While Trent ended his citation of Matthew 7 at verse 21, we should go on to verses 22-23. As I noted in a post (not about eternal security) several years ago, "People often associate the thinking behind 1 John 2:19 with the fourth gospel, but some of the same concepts are found in Matthew 7:21-23." In addition to the agreement between such diverse sources as the gospel of Matthew and 1 John, there's also the fact that Judas was involved in so much apostolic work while being "a devil" (John 6:70).
I'm not citing such examples to argue that believers never commit sins that some people consider mortal or never go through lengthy periods of unrepentant sin. They do sometimes (e.g., David).
My point is that the first scenario I referred to not only isn't absurd, desperate, and such, but is even explicitly advocated by multiple Biblical authors in multiple contexts. The Judas material is about one individual, but the other two passages I've cited use the plural. Matthew 7:22 even uses the term "many". So, it isn't just some extremely rare scenario. Furthermore, the Matthew 7 passage has a significant number, variety, and quality of nominally Christian works being done, presumably over a long period of time. Yet, Jesus says he never knew the individuals involved. And 1 John 2:19 puts forward "they would have remained with us" as the normal scenario. John is putting forward perseverance as the norm (as he does elsewhere, in 1 John 5:18, etc.).

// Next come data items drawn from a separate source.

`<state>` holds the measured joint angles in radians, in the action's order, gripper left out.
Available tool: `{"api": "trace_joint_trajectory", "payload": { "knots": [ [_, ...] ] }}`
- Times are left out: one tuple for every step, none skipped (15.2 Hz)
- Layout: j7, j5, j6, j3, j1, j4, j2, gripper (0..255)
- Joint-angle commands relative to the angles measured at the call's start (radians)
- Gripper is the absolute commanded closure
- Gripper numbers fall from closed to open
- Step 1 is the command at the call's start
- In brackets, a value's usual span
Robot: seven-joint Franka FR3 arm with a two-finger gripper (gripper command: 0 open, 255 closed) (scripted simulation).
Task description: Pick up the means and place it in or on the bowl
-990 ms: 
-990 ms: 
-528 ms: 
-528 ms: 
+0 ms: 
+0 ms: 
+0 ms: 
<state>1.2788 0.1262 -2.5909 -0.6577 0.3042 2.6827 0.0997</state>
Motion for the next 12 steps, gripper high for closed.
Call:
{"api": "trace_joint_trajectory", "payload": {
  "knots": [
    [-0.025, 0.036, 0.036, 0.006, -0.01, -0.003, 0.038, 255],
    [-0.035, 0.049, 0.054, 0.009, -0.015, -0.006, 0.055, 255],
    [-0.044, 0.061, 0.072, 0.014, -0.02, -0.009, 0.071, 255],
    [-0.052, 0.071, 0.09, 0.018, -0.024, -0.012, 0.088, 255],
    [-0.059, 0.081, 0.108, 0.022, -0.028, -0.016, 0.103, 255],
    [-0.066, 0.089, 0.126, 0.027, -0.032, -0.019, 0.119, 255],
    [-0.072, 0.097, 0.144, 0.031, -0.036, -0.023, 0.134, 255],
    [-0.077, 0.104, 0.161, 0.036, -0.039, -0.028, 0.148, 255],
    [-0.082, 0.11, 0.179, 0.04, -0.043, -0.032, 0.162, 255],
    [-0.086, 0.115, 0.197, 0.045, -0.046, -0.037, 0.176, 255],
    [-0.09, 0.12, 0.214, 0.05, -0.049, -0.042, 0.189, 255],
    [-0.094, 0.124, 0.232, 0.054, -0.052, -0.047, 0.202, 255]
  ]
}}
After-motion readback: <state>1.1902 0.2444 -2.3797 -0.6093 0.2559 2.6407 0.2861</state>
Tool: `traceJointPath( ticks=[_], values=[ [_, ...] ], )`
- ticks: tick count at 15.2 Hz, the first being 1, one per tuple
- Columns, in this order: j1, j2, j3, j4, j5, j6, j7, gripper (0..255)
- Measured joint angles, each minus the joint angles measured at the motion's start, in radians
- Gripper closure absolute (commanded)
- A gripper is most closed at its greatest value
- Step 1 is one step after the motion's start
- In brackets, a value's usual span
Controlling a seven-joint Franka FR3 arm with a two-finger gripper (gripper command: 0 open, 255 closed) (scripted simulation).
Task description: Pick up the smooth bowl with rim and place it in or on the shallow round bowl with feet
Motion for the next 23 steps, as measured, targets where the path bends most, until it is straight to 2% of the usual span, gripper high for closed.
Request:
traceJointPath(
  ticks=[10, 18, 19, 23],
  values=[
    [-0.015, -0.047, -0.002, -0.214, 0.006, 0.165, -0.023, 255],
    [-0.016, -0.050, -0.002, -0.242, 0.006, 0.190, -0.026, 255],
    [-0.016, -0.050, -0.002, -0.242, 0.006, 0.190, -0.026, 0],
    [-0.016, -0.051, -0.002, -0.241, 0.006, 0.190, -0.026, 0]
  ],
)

Trent refers to "people who claim they will be saved because they call on his name or trusted him". Who claims that you can just "call on his name" in the sense of saying "Lord, Lord" to Jesus and be saved by doing so? And where does Matthew 7:21 say that the individuals involved trusted him in a relevant sense? It doesn't. One of the biggest themes of the gospels is Jesus' commenting on the lack of faith of the people around him, even how small the faith of his closest disciples was at times. We shouldn't be starting with a default assumption that people have genuine faith or even faith of any type, and nothing in Matthew 7:21 justifies the conclusion that people who said "Lord, Lord" without doing the will of God had faith.